**REQUIREMENT:** Where a line of the listing below includes the word "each", reproduce that line.

**SUPPLIED MATERIAL:**
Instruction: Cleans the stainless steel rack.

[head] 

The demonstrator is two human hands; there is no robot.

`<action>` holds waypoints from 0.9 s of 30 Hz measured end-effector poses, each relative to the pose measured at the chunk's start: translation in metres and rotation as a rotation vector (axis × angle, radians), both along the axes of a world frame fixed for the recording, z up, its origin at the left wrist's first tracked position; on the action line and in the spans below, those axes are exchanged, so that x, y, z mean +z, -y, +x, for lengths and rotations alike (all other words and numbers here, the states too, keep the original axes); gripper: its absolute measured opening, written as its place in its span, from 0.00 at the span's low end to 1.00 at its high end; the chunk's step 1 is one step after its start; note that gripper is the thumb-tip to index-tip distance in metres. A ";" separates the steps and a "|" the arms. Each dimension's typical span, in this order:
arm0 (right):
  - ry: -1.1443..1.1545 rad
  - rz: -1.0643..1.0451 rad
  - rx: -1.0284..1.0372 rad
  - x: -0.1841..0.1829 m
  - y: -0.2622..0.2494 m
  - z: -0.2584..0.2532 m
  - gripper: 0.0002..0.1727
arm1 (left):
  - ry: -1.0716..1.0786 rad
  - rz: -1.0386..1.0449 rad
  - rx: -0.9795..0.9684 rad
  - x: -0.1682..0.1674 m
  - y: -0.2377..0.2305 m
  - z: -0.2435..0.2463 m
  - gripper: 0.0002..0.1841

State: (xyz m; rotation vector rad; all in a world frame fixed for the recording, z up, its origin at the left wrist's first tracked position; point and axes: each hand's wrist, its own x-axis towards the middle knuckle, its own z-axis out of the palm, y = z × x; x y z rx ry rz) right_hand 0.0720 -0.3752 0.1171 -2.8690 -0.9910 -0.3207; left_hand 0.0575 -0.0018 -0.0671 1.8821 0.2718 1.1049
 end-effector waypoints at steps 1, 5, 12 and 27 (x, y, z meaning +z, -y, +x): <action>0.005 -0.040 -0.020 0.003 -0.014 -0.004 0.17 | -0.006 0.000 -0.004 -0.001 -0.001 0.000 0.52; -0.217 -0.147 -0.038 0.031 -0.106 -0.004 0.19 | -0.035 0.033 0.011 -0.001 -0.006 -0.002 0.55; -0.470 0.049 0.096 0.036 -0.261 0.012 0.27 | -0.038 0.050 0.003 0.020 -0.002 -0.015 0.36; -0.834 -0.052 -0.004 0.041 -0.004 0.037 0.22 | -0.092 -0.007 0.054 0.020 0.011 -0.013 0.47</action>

**RESPONSE BOX:**
`<action>` holds waypoints from 0.9 s of 30 Hz measured end-effector poses, each relative to the pose measured at the chunk's start: translation in metres and rotation as a rotation vector (axis × angle, radians), both along the axes of a world frame fixed for the recording, z up, its origin at the left wrist's first tracked position; on the action line and in the spans below, those axes are exchanged, so that x, y, z mean +z, -y, +x, for lengths and rotations alike (all other words and numbers here, the states too, keep the original axes); gripper: its absolute measured opening, written as its place in its span, from 0.00 at the span's low end to 1.00 at its high end; the chunk's step 1 is one step after its start; note that gripper is the thumb-tip to index-tip distance in metres. A ";" separates the steps and a "|" the arms. Each dimension's typical span, in this order:
State: (xyz m; rotation vector rad; all in a world frame fixed for the recording, z up, its origin at the left wrist's first tracked position; point and axes: each hand's wrist, its own x-axis towards the middle knuckle, its own z-axis out of the palm, y = z × x; x y z rx ry rz) right_hand 0.0720 -0.3752 0.1171 -2.8690 -0.9910 -0.3207; left_hand 0.0575 -0.0018 -0.0671 1.8821 0.2718 1.1049

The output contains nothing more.